With a rendered painted brick facade fronting Victoria Street, the purpose-built Maitland Lodge of Unity Masonic Hall incorporates highly decorative elements including mouldings, archways, mock domes and Masonic emblems. Conforming to the perfect measurements of the double cube principle of freemasonry design (evident in the length, width and height of the building), both the exterior and interior of the Masonic hall is ornately decorated and highly detailed with symbolic images. Symbolism, a traditional and fundamental teaching of freemasonry, is evident throughout the Masonic Hall of the Maitland Lodge of Unity through the use of key emblems such as the eight-point star formed by the double cube, the blazing sun on the central floor panel and the triangular "G" icon suspended from the ceiling symbolising God.

The place has strong or special association with a particular community or cultural group in New South Wales for social, cultural or spiritual reasons.

The Maitland Lodge of Unity Masonic Hall and Lodge is held in high social esteem by the community as it continues to retain its original use as a permanent purpose-built venue for freemasonry activities in the Hunter region. Since the lodge was formed in 1840 and the Masonic hall established in 1887, the Maitland Lodge of Unity has been valued by the Masonic membership and the community continues to retain an attachment and regard for the freemasons, their longevity in the community and their social and charitable practices for others.

The place has potential to yield information that will contribute to an understanding of the cultural or natural history of New South Wales.

Prior to the construction of the Masonic Hall of the Maitland Lodge of Unity in 1886–87, the Victoria Street site was occupied by two earlier buildings - the larger in the northern corner of the site and a smaller structure in the eastern corner. Demolished for the construction of the Masonic hall, there may be some potential for archaeological remnants of the earlier buildings to remain if further research was undertaken.

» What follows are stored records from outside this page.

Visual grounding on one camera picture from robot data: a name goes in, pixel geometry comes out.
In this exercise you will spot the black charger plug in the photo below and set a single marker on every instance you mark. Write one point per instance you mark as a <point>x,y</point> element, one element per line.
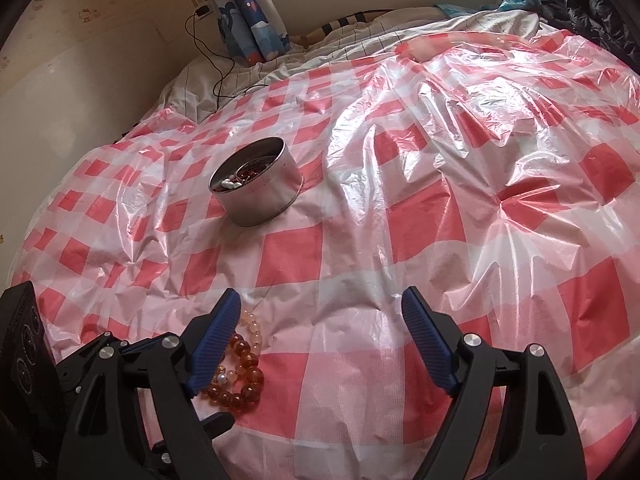
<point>202,11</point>

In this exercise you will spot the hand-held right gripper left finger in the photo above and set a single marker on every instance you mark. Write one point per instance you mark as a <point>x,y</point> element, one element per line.
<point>215,340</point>

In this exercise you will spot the white grid duvet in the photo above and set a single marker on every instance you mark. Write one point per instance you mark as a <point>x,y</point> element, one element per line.
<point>350,40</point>

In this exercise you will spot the black jacket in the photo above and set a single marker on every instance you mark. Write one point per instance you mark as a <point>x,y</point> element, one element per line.
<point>585,0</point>

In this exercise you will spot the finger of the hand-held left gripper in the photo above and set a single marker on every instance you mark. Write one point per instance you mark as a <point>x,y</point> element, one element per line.
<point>220,422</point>
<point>80,365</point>

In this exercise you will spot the blue plastic bag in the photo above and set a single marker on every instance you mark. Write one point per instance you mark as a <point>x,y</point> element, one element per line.
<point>515,0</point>

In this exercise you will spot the striped pillow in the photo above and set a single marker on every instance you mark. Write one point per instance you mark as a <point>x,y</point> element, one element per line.
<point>350,20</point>

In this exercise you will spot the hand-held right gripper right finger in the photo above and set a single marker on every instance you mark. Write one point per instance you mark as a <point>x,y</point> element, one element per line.
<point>430,340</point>

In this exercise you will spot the round metal tin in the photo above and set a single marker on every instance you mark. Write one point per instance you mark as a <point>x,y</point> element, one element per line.
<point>260,200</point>

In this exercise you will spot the pink checkered plastic sheet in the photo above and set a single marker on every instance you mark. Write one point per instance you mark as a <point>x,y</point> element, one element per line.
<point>400,210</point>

The place possesses uncommon, rare or endangered aspects of the cultural or natural history of New South Wales.

The Maitland Lodge of Unity Masonic Hall and Lodge is of state heritage significance as a rare example of an architecturally inspired and distinctive purpose-built Masonic hall.

Designed by prominent regional architect and lodge member John W Pender, the Masonic Hall of the Maitland Lodge of Unity is an ornately decorated building of the Late Victorian style. Designed in contrast to the functionalist, vernacular or Classical design of many other Masonic lodge halls in NSW (many of which adapted existing buildings for Masonic activities), Pender's design for the Maitland Masonic Hall creatively incorporated stylistic elements of "Arabesque" or "Moorish" influence which were rare aesthetic and architectural features in a regional colonial outpost in the 19th century.

The features of the Maitland Lodge of Unity Masonic Hall and Lodge are also of particular interest as the lodge was the first to be established in a newly settled and developing regional area outside of Sydney.

The place is important in demonstrating the principal characteristics of a class of cultural or natural places/environments in New South Wales.

The Maitland Lodge of Unity Masonic Hall and Lodge is of state heritage significance as a fine representative example of a Masonic lodge designed to the perfect measurements and proportions of the double cube principle of freemasonry design (evident in the length, width and height of the building). The Masonic hall incorporates many of the traditional symbolism of freemasonry that are fundamental to the teaching of the practice (such as the eight-point star formed by the double cube, the blazing sun on the central floor panel and the triangular "G" icon suspended from the ceiling symbolising God).

Although the double cube principles and symbolism is practiced throughout the design of many Masonic lodges in NSW, the Maitland Lodge of Unity Masonic Hall and Lodge is a particularly fine and well maintained example in the state.